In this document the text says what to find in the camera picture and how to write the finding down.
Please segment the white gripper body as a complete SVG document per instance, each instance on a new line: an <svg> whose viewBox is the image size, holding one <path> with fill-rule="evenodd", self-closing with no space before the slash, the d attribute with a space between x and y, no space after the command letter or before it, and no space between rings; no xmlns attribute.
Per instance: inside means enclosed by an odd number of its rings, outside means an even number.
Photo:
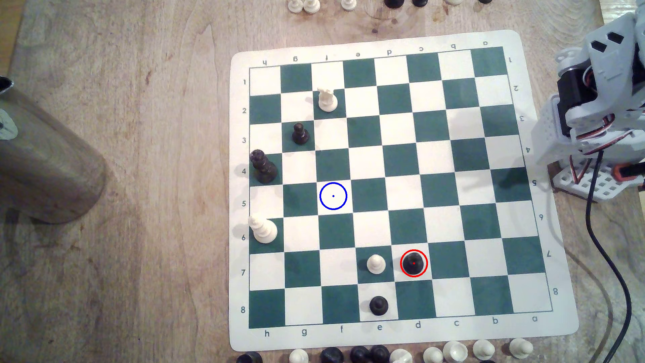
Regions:
<svg viewBox="0 0 645 363"><path fill-rule="evenodd" d="M644 101L644 14L626 13L585 37L597 102Z"/></svg>

▬▬▬▬▬▬▬▬▬▬

Task item
Go through the records above and copy every line with the word "instance".

Exercise output
Please segment the white gripper body as a complete SVG document per instance, each instance on a new line: an <svg> whose viewBox is the image size, holding one <path> with fill-rule="evenodd", self-closing with no space before the slash, the d attribute with a space between x and y, no space after the command letter or before it, and no space between rings; no xmlns attribute.
Per instance: inside means enclosed by an odd number of its rings, outside means an even number.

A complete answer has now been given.